Instructions to follow
Scan the listing below for "plastic", then report every line that has it.

Source records
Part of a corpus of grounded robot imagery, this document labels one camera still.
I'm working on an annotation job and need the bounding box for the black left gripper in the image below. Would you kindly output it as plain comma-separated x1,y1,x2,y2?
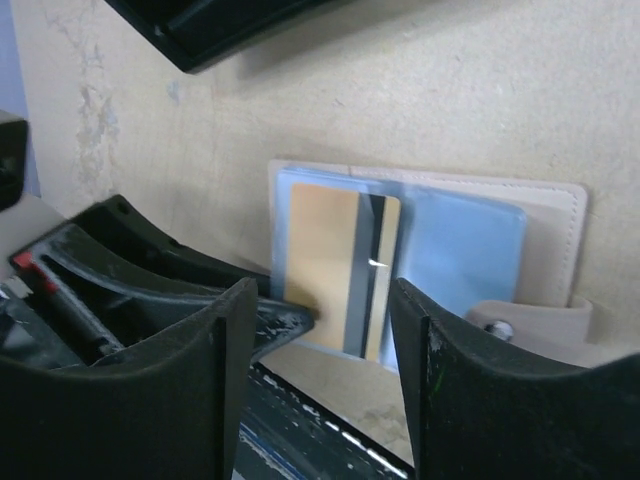
0,110,28,210

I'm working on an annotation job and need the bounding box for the gold card with black stripe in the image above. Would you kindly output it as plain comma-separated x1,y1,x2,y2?
284,182,402,361

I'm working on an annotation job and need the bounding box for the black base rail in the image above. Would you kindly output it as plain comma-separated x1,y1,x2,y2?
233,363,415,479

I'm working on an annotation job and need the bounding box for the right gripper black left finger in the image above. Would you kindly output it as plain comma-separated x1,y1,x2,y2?
1,278,257,479

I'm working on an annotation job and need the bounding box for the beige card holder wallet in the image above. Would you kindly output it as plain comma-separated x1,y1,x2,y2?
269,160,593,369

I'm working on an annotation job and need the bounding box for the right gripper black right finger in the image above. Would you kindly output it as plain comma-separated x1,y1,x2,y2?
389,278,639,479

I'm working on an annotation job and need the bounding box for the black left bin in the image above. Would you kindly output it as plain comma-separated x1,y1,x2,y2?
106,0,348,75

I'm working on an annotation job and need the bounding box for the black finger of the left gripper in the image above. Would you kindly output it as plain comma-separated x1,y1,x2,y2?
8,195,314,361

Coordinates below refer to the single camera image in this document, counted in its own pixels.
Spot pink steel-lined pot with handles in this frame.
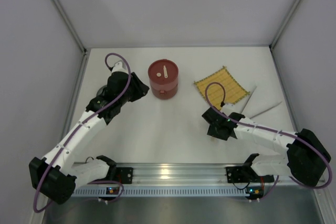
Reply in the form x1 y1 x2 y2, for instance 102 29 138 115
147 59 180 90

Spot grey transparent lid with handles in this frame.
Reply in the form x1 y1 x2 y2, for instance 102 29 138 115
96 85 107 97

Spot dark red lid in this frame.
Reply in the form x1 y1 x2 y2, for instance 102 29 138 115
148 59 179 84

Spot metal tongs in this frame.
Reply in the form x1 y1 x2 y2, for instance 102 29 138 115
239 85 282 119

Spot cream small stick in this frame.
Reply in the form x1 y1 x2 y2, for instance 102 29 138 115
163 65 168 79

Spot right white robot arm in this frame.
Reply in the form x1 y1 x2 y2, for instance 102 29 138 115
202 108 331 188

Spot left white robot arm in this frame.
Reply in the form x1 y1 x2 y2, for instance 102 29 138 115
29 71 149 205

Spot dark red steel-lined pot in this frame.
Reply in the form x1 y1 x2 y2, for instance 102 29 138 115
151 85 178 100

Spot bamboo serving mat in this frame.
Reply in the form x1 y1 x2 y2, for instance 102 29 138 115
194 66 250 110

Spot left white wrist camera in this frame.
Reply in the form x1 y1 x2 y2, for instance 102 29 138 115
111 61 128 74

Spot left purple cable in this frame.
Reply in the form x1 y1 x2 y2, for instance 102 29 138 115
33 52 131 213

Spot right black base bracket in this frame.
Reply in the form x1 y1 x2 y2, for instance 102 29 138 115
225 166 246 184

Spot black base bracket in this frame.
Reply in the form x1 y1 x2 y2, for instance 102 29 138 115
225 166 246 184
114 167 133 184

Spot aluminium mounting rail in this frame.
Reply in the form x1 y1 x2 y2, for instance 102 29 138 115
70 162 325 198

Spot left black base bracket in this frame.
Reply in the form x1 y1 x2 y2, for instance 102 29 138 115
114 167 133 184

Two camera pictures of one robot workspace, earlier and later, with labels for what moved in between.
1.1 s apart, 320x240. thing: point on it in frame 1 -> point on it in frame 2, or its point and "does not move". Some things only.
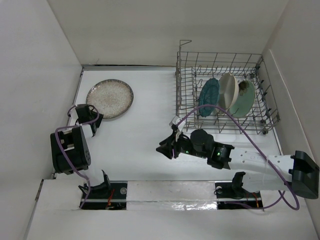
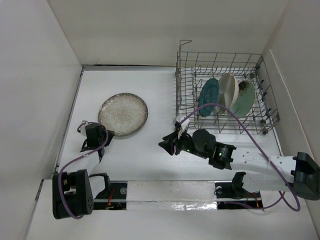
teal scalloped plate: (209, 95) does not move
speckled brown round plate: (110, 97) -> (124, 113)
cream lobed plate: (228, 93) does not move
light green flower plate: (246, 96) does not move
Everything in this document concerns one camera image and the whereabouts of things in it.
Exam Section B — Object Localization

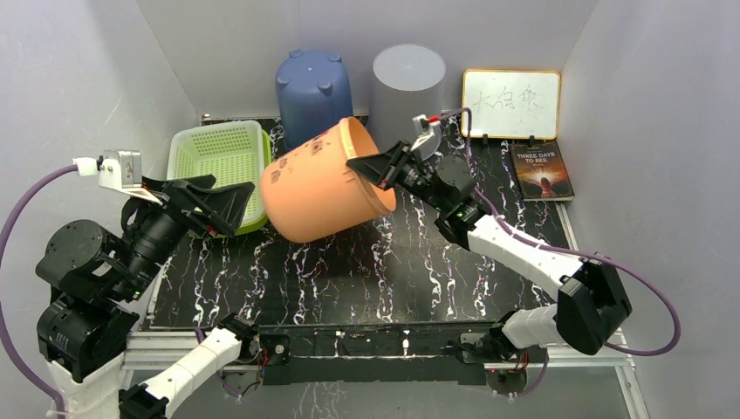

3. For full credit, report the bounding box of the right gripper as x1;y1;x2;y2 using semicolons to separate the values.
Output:
347;140;448;213

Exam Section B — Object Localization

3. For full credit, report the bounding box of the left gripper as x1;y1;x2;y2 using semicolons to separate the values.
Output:
114;172;256;297

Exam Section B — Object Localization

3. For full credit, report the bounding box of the white perforated plastic basket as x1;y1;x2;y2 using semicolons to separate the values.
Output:
167;120;272;235

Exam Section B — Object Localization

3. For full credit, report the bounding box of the orange plastic bucket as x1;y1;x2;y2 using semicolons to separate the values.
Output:
260;117;396;244

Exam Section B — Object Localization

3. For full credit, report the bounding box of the grey plastic bucket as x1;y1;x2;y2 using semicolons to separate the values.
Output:
367;44;446;152

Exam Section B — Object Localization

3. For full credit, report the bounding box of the blue plastic bucket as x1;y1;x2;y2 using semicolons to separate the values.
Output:
275;49;353;151

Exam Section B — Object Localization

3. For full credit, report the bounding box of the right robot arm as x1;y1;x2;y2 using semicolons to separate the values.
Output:
346;141;632;361

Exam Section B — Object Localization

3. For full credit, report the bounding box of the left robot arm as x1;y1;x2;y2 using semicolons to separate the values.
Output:
36;175;255;418

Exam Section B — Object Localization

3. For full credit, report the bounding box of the small whiteboard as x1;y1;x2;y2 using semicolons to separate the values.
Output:
460;69;561;141

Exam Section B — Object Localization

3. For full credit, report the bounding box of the dark book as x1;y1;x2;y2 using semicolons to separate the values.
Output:
510;140;575;202

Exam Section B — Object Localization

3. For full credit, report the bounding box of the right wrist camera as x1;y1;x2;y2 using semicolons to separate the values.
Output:
411;114;441;155

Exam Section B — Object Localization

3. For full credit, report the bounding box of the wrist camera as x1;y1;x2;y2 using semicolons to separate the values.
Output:
411;114;441;155
72;149;162;205

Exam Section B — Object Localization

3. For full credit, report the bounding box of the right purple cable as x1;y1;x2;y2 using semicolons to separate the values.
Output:
439;107;683;398

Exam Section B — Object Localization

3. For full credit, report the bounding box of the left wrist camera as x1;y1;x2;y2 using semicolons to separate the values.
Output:
72;149;162;205

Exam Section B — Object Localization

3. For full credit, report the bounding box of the aluminium frame rail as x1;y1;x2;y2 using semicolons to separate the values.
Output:
101;199;652;419

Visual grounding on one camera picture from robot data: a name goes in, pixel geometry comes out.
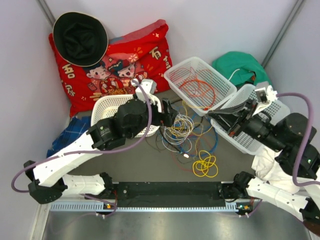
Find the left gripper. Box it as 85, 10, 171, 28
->
127, 93, 178, 140

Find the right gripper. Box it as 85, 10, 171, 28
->
206, 98, 284, 152

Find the thick red ethernet cable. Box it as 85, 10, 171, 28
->
178, 79, 217, 111

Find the orange thin wire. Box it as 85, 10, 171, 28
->
179, 79, 213, 98

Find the yellow thin cable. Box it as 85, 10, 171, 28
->
191, 150, 219, 178

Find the thin red wire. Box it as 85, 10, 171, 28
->
169, 64, 218, 173

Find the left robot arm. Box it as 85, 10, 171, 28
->
24, 99, 178, 204

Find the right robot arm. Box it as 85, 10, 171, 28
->
207, 99, 320, 234

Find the white rectangular basket right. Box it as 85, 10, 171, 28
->
210, 84, 291, 156

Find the white rectangular basket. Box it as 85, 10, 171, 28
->
210, 84, 291, 156
164, 56, 237, 117

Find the white rectangular basket centre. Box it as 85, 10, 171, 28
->
164, 56, 237, 117

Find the green cloth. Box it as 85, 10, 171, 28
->
211, 51, 272, 89

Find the white cloth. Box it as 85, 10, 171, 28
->
251, 147, 300, 194

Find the red printed pillow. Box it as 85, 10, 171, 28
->
48, 19, 172, 117

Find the white basket with rounded corners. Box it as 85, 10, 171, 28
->
90, 94, 162, 138

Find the blue plaid cloth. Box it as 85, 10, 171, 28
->
46, 116, 91, 158

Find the black round hat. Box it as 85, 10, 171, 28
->
52, 11, 109, 67

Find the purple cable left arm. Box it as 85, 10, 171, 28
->
11, 78, 153, 221

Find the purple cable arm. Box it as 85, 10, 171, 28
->
246, 92, 320, 218
11, 78, 153, 221

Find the white grey wire coil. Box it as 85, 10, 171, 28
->
161, 113, 195, 153

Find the black thin wire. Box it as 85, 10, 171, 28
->
146, 98, 213, 156

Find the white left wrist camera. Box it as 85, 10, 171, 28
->
130, 78, 157, 105

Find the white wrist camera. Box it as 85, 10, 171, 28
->
130, 78, 157, 105
254, 82, 278, 113

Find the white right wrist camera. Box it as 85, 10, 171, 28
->
254, 82, 278, 113

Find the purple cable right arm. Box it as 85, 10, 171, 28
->
246, 92, 320, 218

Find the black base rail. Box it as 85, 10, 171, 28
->
115, 181, 226, 208

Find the white slotted cable duct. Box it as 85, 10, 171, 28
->
49, 201, 253, 213

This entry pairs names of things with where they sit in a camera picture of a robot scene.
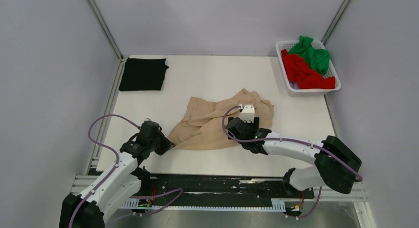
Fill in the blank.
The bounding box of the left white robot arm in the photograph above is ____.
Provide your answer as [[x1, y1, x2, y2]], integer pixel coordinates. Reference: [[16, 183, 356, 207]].
[[59, 120, 174, 228]]

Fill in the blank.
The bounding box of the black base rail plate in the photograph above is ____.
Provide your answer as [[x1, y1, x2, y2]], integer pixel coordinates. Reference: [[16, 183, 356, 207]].
[[135, 174, 314, 205]]

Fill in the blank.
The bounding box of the green t shirt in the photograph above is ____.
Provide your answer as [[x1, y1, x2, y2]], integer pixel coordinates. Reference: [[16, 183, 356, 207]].
[[289, 36, 330, 76]]

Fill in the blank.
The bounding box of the purple cable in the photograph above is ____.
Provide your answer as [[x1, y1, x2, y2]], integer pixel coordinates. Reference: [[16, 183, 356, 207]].
[[221, 105, 364, 220], [68, 114, 184, 228]]

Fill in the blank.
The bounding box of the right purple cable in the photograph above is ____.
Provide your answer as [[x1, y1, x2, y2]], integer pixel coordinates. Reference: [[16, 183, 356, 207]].
[[221, 105, 364, 220]]

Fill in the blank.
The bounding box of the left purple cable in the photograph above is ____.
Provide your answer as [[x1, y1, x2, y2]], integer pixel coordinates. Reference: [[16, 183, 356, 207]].
[[68, 114, 184, 228]]

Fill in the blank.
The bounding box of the folded black t shirt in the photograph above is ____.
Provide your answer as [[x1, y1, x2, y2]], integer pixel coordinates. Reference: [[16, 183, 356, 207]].
[[119, 58, 169, 91]]

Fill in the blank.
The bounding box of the red t shirt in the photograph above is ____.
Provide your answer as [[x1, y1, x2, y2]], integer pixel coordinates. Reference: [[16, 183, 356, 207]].
[[281, 49, 335, 90]]

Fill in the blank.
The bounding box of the beige t shirt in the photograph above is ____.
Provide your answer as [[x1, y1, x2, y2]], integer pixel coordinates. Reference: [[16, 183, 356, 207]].
[[168, 89, 274, 150]]

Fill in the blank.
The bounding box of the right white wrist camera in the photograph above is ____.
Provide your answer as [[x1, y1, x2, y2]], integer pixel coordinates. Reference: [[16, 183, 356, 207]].
[[238, 104, 255, 123]]

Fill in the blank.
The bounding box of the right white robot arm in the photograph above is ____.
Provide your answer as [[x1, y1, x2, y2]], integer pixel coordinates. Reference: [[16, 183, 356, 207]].
[[225, 117, 362, 197]]

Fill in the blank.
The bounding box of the lilac cloth in basket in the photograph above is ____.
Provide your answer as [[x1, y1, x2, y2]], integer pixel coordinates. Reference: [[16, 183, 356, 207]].
[[289, 81, 300, 90]]

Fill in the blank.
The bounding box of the white slotted cable duct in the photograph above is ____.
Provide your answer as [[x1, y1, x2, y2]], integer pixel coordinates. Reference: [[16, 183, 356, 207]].
[[119, 199, 286, 212]]

Result
3. For full credit, report the bounding box of the white perforated plastic basket as x1;y1;x2;y2 using semicolons to separate the values.
3. For full credit, report the bounding box of the orange plastic bucket as x1;y1;x2;y2 using semicolons to separate the values.
3. For full credit, report the bounding box of the grey plastic bucket as x1;y1;x2;y2 using semicolons to separate the values.
3. For full credit, report the bounding box of the blue plastic bucket as x1;y1;x2;y2 using semicolons to separate the values.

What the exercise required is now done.